PGStyx publishes signed artifacts to Maven Central. Pick the install path that matches your build environment, then run the verify snippet at the bottom to confirm the datasource is registered.

SparkScalaArtifact
3.3.42.12com.pgstyx:pgstyx-spark3_2.12:1.0.0
3.5.82.13com.pgstyx:pgstyx-spark3_2.13:1.0.0
4.1.12.13com.pgstyx:pgstyx-spark4_2.13:1.0.0

The artifact pattern is pgstyx-spark{sparkMajor}_{scalaBinary}. Spark 3 artifacts target JDK 11+; Spark 4 artifacts target JDK 17+.

Terminal window
spark-submit \
--packages com.pgstyx:pgstyx-spark3_2.12:1.0.0 \
my-job.jar

For a locally-built JAR, swap --packages for --jars target/scala-2.12/pgstyx-spark3_2.12-1.0.0.jar.

libraryDependencies += "com.pgstyx" %% "pgstyx-spark3" % "1.0.0"

The %% operator resolves the active scalaBinaryVersion against the published matrix. For Spark 4, use pgstyx-spark4 and pin scalaVersion := "2.13.17".

Attach PGStyx as a cluster library so every notebook and job on that cluster resolves the datasource.

  1. Compute → your cluster → Libraries → Install new.
  2. Source: Maven.
  3. Coordinates: com.pgstyx:pgstyx-spark3_2.12:1.0.0. Adjust for the runtime’s Scala binary version.
  4. Install and restart the cluster.

Do not add the JAR to the driver application separately — the cluster library covers both driver and executors.

Pass --packages com.pgstyx:pgstyx-spark3_2.12:1.0.0 to your spark-submit step. On EMR step definitions, add it to Args. On Dataproc, use --properties spark.jars.packages=com.pgstyx:pgstyx-spark3_2.12:1.0.0.

The _2.12 / _2.13 suffix must match the Spark runtime’s Scala binary version. Mixing them fails at class-loading time, not at dependency resolution.

  • Spark 3.x ships Scala 2.12 and 2.13 builds.
  • Spark 4.x is Scala 2.13 only.

If unsure, run spark.version and scala.util.Properties.versionNumberString on the target cluster and match exactly.

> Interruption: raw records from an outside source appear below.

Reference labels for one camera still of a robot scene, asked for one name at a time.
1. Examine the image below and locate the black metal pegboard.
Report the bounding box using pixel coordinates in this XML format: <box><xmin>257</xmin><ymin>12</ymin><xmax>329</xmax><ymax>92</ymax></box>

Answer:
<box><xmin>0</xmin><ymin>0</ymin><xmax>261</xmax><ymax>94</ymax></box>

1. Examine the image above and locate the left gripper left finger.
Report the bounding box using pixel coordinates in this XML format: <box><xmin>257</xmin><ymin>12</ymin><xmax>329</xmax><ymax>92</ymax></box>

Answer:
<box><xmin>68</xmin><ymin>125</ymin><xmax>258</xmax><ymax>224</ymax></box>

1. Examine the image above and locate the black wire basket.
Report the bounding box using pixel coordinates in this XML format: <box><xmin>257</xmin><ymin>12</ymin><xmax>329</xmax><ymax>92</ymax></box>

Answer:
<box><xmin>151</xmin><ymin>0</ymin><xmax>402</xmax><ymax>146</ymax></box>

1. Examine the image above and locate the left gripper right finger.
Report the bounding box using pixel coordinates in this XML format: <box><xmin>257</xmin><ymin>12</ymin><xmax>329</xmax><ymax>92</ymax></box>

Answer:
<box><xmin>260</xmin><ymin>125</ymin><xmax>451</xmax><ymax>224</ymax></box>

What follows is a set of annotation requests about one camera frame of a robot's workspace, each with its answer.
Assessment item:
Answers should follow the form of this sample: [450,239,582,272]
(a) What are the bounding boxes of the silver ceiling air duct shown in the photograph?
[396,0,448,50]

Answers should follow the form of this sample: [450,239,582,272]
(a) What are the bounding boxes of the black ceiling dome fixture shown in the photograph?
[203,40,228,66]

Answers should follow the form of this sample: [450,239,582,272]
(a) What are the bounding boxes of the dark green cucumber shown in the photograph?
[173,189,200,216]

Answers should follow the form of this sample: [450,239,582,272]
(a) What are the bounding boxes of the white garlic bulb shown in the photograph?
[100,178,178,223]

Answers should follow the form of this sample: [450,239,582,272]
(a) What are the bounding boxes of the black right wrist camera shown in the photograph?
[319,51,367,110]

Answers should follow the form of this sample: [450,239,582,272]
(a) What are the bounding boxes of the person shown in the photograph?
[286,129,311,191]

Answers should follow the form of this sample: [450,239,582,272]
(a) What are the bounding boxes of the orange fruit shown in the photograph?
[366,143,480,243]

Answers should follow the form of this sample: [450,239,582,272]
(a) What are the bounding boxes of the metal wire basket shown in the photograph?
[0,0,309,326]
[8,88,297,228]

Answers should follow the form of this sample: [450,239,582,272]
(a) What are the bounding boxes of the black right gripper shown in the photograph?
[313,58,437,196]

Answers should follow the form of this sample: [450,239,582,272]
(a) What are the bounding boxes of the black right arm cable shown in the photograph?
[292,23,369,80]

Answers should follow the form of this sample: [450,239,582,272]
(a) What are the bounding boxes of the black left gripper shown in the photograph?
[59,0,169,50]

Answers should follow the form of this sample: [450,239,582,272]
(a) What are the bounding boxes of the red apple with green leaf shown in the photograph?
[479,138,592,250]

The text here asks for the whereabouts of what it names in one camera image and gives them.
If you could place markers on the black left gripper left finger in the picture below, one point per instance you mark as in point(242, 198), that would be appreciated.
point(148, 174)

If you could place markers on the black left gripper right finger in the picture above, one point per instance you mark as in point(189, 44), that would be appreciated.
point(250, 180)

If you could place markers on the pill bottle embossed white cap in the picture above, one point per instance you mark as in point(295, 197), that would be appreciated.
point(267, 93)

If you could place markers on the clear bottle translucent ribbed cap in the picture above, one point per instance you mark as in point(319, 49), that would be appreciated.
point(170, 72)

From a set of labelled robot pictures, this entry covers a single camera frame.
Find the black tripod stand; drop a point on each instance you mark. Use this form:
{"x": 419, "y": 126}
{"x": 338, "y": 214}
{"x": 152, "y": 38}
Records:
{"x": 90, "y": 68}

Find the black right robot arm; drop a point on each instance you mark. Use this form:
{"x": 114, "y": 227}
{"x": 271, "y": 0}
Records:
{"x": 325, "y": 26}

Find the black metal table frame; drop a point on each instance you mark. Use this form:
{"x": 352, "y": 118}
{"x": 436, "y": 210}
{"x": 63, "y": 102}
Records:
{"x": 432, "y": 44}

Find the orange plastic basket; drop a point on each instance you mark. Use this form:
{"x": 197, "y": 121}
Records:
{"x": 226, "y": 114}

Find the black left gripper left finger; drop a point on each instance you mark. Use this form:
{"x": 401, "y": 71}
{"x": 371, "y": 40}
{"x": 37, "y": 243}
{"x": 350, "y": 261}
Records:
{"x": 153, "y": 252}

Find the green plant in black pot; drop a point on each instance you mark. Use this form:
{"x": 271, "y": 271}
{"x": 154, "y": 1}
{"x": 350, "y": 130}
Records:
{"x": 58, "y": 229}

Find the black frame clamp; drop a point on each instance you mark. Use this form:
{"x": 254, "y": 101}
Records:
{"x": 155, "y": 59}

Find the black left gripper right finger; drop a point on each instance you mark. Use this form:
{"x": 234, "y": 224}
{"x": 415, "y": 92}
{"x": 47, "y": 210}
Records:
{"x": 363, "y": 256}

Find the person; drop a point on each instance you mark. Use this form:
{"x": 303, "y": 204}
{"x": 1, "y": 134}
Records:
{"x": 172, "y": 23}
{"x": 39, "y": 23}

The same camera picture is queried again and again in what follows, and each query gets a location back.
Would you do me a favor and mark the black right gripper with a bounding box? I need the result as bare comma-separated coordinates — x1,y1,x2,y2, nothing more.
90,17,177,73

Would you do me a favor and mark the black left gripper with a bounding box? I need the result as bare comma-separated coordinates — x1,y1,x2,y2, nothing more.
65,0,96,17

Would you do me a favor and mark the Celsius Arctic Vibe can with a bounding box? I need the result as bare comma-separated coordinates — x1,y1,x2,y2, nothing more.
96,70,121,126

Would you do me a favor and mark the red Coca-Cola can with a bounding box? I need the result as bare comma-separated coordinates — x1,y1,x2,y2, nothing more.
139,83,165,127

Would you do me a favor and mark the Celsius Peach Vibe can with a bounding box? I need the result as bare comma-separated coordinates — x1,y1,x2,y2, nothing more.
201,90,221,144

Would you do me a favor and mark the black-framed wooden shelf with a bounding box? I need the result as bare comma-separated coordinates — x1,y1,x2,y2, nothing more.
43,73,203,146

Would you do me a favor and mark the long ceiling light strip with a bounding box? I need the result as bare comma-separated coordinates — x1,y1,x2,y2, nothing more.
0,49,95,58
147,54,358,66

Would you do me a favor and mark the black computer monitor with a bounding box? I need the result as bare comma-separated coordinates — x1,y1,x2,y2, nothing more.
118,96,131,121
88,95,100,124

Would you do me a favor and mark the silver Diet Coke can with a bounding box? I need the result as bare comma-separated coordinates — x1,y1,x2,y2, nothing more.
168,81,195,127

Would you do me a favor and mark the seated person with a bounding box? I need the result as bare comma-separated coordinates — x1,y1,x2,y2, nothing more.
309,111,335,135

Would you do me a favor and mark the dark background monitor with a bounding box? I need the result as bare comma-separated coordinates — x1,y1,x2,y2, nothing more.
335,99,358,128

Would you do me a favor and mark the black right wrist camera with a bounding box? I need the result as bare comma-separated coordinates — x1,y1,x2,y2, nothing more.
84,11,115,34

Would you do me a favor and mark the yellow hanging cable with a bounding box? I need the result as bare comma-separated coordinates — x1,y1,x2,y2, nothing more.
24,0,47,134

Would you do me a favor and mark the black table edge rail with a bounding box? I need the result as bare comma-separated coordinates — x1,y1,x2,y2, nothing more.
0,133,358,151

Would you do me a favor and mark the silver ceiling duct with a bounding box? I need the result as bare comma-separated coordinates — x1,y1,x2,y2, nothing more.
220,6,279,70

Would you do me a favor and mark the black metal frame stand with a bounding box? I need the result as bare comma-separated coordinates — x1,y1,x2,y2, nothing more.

The smallest snippet that proves the datasource resolved:

val df = spark.createDataFrame(Seq((1, "ok"))).toDF("id", "label")
df.write
.format("pgstyx")
.option("url", "jdbc:postgresql://localhost:5432/warehouse")
.option("dbtable", "pgstyx_verify")
.option("user", "postgres")
.option("password", "secret")
.save()

A successful run creates pgstyx_verify with one row. Failed to find data source: pgstyx means the JAR is not on the classpath — recheck --packages or your cluster libraries.